--- ENTRIES PROVIDED ---

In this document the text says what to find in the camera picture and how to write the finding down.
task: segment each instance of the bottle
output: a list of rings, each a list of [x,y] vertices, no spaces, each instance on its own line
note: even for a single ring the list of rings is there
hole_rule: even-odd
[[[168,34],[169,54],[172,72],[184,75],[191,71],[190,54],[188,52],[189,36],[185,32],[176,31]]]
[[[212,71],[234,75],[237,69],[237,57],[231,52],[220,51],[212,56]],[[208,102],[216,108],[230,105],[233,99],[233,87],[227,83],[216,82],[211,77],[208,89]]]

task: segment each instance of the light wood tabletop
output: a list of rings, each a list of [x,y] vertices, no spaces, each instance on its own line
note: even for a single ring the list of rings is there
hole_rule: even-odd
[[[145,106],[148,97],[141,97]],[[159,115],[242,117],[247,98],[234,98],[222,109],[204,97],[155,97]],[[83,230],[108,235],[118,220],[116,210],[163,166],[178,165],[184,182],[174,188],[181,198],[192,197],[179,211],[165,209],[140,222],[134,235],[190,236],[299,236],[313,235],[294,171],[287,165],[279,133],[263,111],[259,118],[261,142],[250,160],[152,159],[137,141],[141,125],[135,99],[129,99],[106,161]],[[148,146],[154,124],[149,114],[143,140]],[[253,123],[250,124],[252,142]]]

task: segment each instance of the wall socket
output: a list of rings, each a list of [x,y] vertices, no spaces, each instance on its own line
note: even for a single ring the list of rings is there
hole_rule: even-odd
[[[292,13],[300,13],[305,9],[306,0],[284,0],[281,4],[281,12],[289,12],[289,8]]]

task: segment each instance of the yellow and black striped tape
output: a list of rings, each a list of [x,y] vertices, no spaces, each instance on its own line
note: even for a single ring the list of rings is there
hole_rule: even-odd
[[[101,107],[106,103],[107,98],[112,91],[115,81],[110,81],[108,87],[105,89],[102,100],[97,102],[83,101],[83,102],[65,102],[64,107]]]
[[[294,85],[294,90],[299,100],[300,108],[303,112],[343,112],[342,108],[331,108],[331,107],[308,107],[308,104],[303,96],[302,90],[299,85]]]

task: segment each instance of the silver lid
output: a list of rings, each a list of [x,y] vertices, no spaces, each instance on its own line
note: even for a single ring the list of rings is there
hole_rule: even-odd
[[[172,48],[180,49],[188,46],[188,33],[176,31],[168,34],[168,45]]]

---

In the entries, find every line holding "task" and copy it.

**PROBLEM SOLUTION**
task: segment each instance of the bottle
task: segment each instance of the light wood tabletop
task: segment each instance of the wall socket
task: segment each instance of the yellow and black striped tape
task: segment each instance of the silver lid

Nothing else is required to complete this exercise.